* What to produce *
Your copy of the data should match it exactly, leaving out only the pictures.
++++
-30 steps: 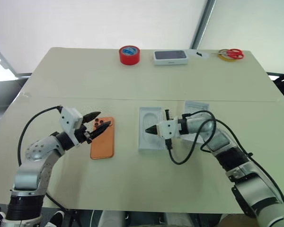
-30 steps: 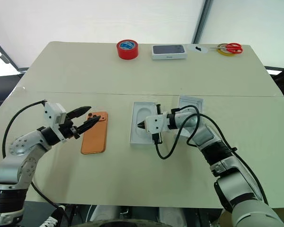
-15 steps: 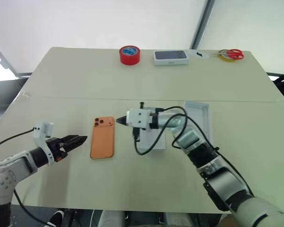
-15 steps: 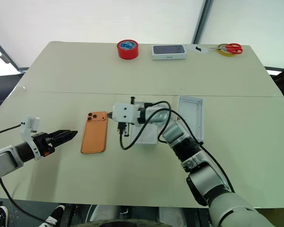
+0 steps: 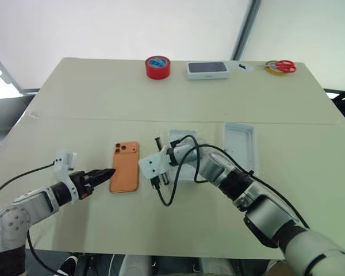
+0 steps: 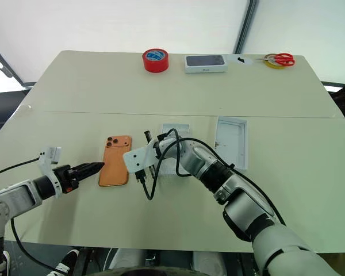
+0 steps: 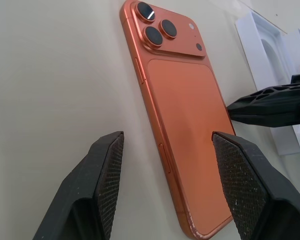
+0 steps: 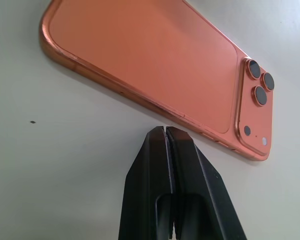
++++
* Result of the task *
-30 steps: 
-30 steps: 
-15 steps: 
-15 steps: 
+0 steps: 
+0 steps: 
+0 steps: 
+0 steps: 

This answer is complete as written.